[Stored items]
*** Block opens ***

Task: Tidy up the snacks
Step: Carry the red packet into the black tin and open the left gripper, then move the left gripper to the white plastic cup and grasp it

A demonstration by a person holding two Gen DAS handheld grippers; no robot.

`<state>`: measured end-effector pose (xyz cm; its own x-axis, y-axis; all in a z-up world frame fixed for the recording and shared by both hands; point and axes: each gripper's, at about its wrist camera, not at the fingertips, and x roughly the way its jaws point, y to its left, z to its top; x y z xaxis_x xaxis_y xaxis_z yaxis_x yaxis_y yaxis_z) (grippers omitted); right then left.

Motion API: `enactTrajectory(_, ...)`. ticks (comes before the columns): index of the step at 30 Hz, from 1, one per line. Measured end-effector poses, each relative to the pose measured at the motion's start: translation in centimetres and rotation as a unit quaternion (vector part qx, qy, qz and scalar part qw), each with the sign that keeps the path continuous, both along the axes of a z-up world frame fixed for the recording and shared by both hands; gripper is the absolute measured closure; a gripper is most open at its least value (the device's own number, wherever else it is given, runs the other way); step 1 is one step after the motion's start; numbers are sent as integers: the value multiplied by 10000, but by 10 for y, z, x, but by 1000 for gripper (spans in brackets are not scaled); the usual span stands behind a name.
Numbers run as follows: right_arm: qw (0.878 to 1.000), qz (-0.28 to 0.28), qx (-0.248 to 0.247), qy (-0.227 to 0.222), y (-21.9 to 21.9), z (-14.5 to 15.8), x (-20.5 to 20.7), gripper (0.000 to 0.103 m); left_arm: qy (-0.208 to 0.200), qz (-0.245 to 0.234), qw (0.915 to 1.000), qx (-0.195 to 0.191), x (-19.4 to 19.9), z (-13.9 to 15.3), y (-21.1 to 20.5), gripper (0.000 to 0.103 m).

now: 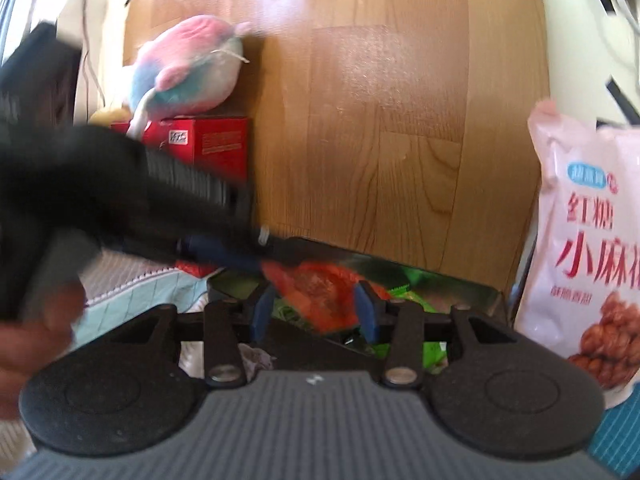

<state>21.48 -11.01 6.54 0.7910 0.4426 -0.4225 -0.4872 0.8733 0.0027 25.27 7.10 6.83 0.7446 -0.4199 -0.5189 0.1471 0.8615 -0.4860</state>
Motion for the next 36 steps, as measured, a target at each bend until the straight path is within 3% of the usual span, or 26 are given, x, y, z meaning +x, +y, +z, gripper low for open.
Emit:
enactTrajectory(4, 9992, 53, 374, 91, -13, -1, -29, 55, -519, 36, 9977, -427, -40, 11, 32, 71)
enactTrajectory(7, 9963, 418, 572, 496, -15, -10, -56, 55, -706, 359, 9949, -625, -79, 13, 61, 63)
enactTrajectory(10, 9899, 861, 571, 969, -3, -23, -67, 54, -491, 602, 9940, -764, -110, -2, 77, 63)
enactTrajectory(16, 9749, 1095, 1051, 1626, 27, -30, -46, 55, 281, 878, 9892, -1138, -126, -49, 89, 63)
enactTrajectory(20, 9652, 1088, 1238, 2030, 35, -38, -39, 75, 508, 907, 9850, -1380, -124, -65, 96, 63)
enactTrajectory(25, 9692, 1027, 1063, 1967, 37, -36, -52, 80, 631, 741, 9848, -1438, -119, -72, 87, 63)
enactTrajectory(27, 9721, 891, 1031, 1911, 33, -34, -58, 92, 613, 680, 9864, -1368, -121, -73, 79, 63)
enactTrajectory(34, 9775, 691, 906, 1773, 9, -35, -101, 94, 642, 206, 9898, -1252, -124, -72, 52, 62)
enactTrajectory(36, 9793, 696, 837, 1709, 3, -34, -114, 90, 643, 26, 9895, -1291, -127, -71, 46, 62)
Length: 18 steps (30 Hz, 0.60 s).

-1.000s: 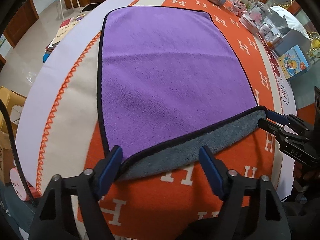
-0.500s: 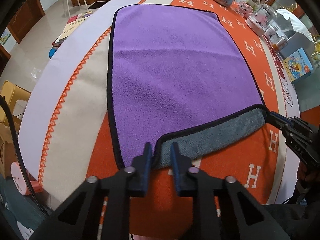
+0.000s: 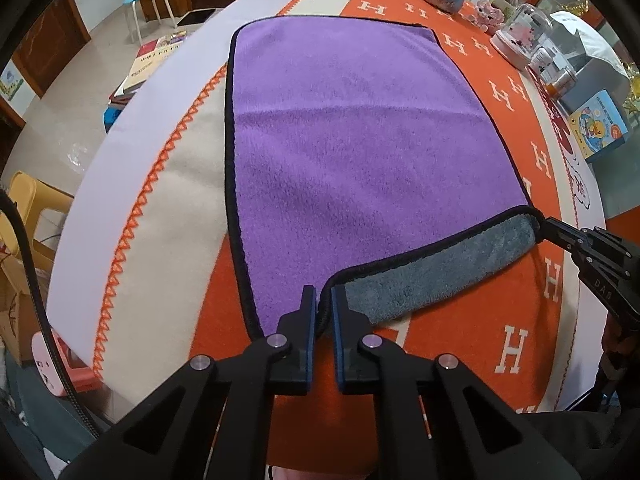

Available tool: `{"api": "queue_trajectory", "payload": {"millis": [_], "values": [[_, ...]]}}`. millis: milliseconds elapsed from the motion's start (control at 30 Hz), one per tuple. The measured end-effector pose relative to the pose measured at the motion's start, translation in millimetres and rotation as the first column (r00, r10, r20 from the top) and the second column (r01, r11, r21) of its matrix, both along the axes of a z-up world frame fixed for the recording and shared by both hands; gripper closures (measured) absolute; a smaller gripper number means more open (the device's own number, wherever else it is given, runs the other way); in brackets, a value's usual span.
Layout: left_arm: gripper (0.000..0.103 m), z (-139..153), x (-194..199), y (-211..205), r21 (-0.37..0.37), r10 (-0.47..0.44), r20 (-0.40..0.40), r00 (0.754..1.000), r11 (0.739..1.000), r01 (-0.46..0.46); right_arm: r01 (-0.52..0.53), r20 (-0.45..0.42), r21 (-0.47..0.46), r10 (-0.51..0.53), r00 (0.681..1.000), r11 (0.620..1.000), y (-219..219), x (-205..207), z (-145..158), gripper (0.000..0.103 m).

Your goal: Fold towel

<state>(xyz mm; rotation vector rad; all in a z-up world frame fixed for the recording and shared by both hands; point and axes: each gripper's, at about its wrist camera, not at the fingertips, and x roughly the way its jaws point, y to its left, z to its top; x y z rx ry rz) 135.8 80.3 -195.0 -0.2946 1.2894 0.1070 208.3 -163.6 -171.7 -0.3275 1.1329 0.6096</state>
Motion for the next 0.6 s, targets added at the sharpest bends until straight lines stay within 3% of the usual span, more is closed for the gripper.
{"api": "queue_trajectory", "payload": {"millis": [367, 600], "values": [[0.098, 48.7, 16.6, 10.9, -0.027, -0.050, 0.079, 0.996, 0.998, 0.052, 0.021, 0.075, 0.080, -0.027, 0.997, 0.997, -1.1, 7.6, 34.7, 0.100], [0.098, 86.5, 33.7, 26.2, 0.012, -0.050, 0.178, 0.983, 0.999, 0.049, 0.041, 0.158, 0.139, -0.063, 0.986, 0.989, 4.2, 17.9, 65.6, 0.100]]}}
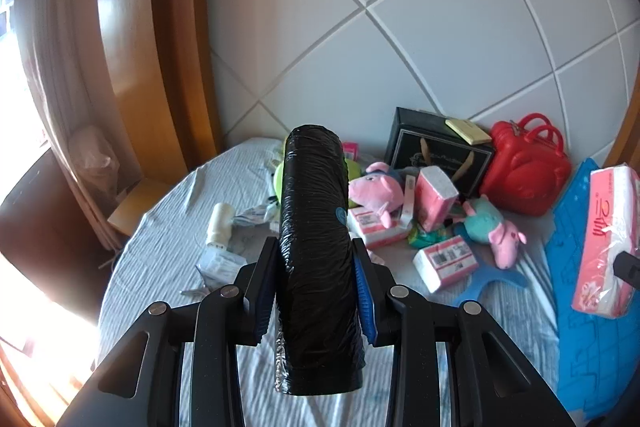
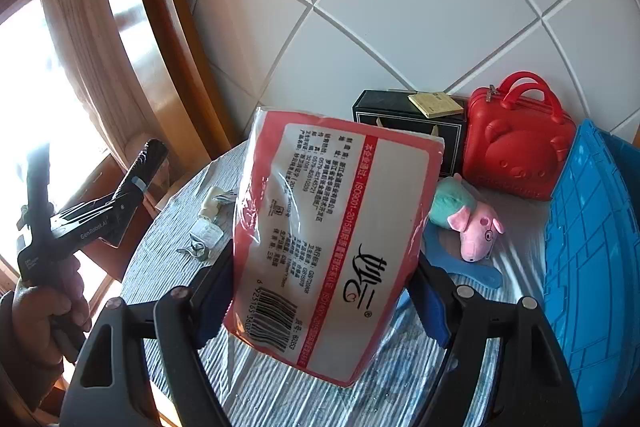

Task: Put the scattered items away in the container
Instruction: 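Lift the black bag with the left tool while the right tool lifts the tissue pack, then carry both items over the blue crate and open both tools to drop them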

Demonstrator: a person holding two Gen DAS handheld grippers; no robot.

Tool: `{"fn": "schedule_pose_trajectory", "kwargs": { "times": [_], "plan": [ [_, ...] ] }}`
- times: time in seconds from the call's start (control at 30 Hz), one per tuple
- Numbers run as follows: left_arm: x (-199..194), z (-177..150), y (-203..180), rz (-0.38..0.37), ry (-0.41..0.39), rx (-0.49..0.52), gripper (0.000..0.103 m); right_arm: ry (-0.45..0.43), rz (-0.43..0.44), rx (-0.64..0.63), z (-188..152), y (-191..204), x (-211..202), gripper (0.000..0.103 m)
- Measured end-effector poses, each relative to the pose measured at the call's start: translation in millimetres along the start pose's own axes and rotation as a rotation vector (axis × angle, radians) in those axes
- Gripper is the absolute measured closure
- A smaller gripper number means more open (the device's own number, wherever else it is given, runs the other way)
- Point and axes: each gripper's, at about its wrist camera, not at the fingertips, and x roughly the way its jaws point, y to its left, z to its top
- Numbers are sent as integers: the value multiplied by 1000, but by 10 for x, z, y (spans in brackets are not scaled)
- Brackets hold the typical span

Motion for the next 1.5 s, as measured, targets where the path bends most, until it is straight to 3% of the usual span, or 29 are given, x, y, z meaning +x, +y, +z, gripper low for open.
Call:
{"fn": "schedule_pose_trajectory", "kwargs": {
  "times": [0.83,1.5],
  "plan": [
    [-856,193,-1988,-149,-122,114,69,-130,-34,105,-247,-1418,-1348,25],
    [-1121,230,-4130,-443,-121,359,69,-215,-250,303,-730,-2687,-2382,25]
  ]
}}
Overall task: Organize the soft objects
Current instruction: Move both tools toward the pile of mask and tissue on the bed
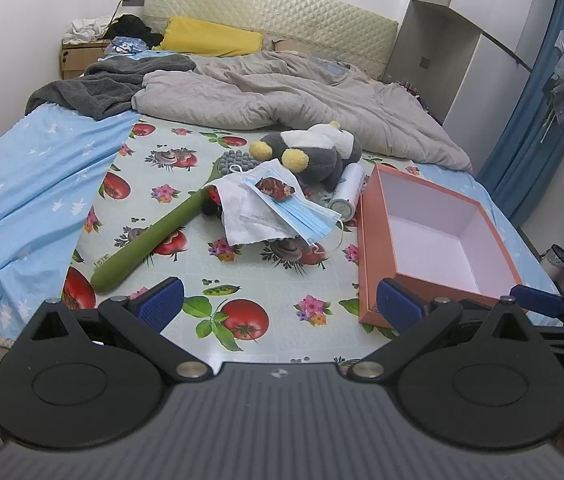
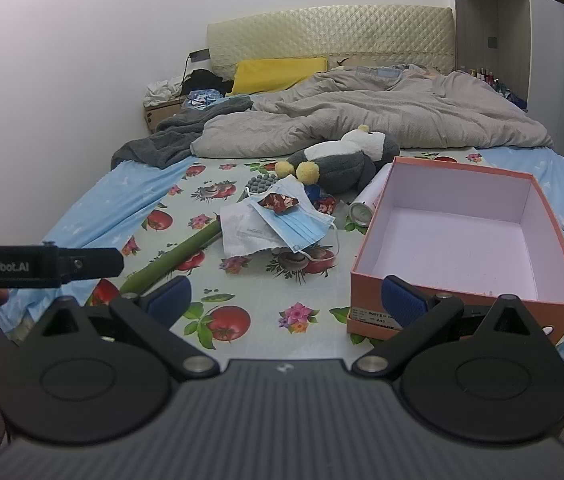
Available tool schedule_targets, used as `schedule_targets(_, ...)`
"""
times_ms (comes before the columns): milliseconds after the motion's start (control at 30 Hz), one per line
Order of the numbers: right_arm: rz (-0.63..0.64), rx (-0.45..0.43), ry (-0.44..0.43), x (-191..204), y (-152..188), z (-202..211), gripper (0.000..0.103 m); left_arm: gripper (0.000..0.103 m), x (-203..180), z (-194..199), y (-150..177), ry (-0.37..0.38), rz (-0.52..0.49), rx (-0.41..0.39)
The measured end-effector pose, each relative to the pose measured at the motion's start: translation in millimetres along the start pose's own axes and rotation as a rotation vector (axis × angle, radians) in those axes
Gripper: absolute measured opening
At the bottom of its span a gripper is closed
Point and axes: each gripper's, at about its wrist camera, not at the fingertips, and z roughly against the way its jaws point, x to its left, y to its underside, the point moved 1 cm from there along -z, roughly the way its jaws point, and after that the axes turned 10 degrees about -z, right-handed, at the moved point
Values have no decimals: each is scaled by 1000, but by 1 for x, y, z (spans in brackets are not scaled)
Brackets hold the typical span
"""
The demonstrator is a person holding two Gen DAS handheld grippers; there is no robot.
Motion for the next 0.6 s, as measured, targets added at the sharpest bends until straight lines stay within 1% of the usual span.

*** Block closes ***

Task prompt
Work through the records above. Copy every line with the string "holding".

Answer
A demonstration by a person holding two Gen DAS handheld grippers; no robot.
Demonstrator: a person holding two Gen DAS handheld grippers; no robot.
The demonstrator is a person holding two Gen DAS handheld grippers; there is no robot.

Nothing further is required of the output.